Eel RiverNovember 4, 2014
Reviving the social, cultural and spiritual relationship with Eel River
It will take years to undo the cultural and ecological impact of a dam that was installed in 1963 on Eel River, just above the Eel River Bar First Nation in northeastern New Brunswick. The dam was installed to provide water for industry in the nearby area of Dalhousie, but it resulted in marked changes to the character of the river and its associated ecological community. It limited the passage of fish upstream and caused deterioration of natural resources within the Eel River watershed.

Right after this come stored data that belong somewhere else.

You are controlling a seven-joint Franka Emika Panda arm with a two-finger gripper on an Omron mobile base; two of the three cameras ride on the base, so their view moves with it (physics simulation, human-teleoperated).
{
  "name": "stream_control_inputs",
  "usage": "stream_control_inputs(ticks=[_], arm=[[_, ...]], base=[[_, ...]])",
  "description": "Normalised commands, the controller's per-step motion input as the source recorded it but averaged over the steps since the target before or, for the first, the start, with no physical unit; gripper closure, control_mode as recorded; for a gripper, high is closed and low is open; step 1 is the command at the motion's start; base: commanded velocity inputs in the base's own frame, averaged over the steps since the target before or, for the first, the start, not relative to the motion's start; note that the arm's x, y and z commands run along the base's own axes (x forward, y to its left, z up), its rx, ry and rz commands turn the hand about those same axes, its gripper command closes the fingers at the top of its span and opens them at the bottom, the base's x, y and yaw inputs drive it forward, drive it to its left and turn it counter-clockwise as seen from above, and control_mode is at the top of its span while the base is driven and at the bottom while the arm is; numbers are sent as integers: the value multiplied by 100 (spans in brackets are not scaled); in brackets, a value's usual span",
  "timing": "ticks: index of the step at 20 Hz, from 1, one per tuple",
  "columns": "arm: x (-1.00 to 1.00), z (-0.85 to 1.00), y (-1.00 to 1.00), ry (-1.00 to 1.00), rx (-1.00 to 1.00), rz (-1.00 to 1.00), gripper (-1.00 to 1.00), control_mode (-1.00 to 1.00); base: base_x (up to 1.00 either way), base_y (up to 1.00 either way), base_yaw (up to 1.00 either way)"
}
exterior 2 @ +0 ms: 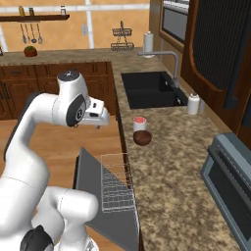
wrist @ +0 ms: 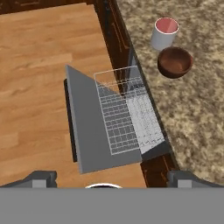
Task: Pick up the cup and bowl from the counter, place them in the dishwasher, and close the dishwasher door.
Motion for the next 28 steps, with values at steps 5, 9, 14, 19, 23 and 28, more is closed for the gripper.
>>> stream_control_inputs(ticks=[5, 9, 14, 19, 23, 28], arm=[[87, -12, -18, 0, 0, 0, -100, -100], [84, -19, -15, 0, -3, 0, -100, -100], [71, -27, -11, 0, -8, 0, -100, -100], [54, -34, -27, 0, -6, -2, -100, -100], [57, -36, -31, 4, -4, -2, -100, -100], [68, -20, -21, 1, -1, -2, -100, -100]], base=[[0, 0, 0], [0, 0, 0], [0, 0, 0], [0, 0, 0], [0, 0, 0], [0, 0, 0]])
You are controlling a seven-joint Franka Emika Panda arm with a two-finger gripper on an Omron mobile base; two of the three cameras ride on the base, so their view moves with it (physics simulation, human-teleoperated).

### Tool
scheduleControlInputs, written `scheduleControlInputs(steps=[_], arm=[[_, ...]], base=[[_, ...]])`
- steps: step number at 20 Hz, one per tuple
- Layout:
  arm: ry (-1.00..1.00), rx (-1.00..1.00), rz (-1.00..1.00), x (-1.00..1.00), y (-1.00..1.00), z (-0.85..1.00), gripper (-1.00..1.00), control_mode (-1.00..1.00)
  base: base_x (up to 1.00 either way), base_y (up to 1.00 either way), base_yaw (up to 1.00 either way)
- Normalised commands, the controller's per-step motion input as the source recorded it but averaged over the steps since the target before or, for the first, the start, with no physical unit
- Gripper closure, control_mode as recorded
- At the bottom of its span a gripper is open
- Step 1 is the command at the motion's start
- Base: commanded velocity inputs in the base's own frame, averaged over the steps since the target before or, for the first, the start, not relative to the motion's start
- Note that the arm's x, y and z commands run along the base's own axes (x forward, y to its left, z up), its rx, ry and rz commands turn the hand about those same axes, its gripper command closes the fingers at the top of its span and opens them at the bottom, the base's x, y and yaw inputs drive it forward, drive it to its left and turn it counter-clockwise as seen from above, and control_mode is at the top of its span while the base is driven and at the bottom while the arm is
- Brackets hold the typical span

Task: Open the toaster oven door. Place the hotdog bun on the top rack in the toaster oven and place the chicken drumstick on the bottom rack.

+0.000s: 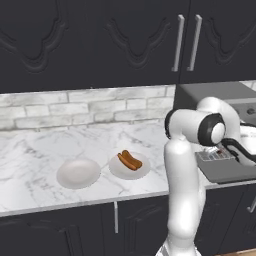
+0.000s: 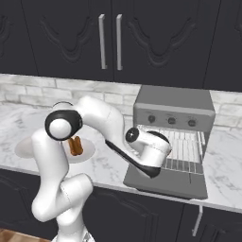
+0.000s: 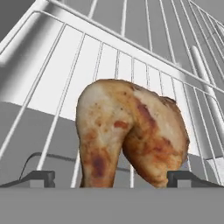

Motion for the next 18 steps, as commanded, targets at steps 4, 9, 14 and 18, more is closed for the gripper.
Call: scheduleControlInputs(steps=[4,9,14,18], arm=[[-0.20,0.34,0.09,-0.98,-0.44,1.00,-1.00,-1.00],[-0.30,0.30,0.11,-1.00,-0.41,1.00,-1.00,-1.00],[-0.46,0.26,0.11,-0.96,-0.12,1.00,-1.00,-1.00],[-0.43,0.24,0.10,-0.80,0.00,1.00,-1.00,-1.00]], base=[[0.00,0.00,0.00],[0.00,0.00,0.00],[0.00,0.00,0.00],[0.00,0.00,0.00]])
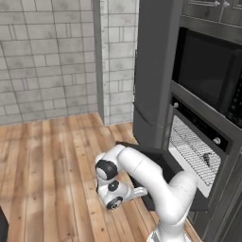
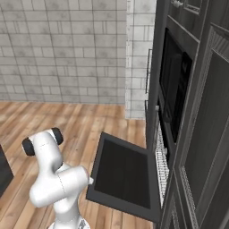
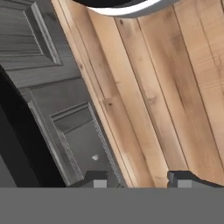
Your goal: Place the fish on the bottom rack of the oven, and slide the tray back inside. Close the oven door.
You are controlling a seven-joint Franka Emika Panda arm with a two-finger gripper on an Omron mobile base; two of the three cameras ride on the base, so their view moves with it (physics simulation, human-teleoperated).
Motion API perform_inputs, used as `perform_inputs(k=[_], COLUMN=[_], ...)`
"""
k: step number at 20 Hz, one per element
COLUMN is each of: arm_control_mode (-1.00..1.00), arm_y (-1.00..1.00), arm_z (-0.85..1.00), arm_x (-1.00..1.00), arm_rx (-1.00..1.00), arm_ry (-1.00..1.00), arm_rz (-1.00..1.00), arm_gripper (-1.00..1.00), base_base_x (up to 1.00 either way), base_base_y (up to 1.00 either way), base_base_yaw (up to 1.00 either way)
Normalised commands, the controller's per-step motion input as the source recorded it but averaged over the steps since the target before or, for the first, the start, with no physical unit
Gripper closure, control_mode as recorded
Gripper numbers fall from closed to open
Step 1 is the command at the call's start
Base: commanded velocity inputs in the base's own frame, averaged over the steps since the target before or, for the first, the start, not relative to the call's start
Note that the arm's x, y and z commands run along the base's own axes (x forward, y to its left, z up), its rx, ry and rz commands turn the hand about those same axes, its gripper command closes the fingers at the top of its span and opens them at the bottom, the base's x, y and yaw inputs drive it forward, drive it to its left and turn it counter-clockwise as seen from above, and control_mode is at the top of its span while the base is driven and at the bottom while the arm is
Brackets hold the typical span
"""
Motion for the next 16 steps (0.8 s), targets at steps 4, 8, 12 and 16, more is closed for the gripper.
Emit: perform_inputs(k=[4, 8, 12, 16], arm_control_mode=[-1.0, -1.0, -1.0, -1.0], arm_y=[0.61, 0.59, 0.61, 0.59], arm_z=[0.0, 0.0, 0.0, 0.08], arm_x=[0.88, 0.88, 0.82, 0.72], arm_rx=[-1.0, -1.0, -1.0, -1.0], arm_ry=[-0.41, -0.41, -0.4, -0.38], arm_rz=[-0.28, -0.28, -0.25, -0.22], arm_gripper=[-1.0, -1.0, -1.0, -1.0], base_base_x=[0.0, 0.0, 0.0, 0.0], base_base_y=[0.0, 0.0, 0.0, 0.0], base_base_yaw=[0.0, 0.0, 0.0, 0.0])
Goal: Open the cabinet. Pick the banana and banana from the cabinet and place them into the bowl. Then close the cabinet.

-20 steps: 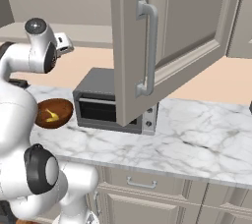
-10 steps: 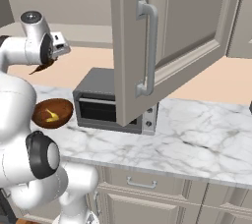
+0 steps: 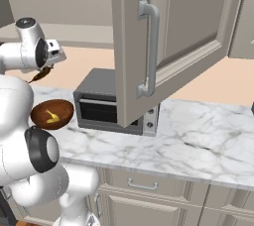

“In the First Nation community, the dam had a human impact, changing a way of life that was rooted in the Eel River—its resources and its surroundings. Removal of the dam in 2010 has spurred hope that the river can once again become a positive, steadying influence on the area,” says Wenona LaBillois, Fishery Coordinator Assistant with Eel River Bar First Nation.
A Steering Committee of stakeholders oversaw the work of decommissioning the dam. Then with an eye to the future, an Aquatic Sub-Committee (ASC) was set up to seek support and funding for a recovery project that would include improving clam population and habitat upstream and downstream of the former Eel River dam. Members of the Eel River Bar First Nations were hired, and a recovery team was developed.Since 2011, the Atlantic Salmon Conservation Foundation provided $34,300 for the recovery project.
The recovery team gained valuable field skills, thanks to the support of other stakeholders. “Our team went through training from the University of New Brunswick for electrofishing, then we went out with the Department of Natural Resources to survey some sites with them until the team was comfortable on its own,” says LaBillois. “The Charlo Fish Hachery provided training on how to operate a counting fence and recognize salmon redds. Watershed Technologies also helped with training and expert advice.”
After training, the recovery team was able to complete a number of tasks, including: a data baseline on soft shell clams; an obstruction survey; a habitat survey; and a redd count survey. A counting fence also was successfully installed last year, and 80 salmon were counted between September and November.
“For the First Nation community, a lot of the teachings and way of life were linked to the river,” says LaBillois. “It wasn’t just a resource; it was a connection. The hope is that the workshop will revive that awareness of traditional values and respect for the river and its resources—the social, cultural and spiritual relationship we once had with the watershed.”
The river’s restoration is expected to take at least a decade.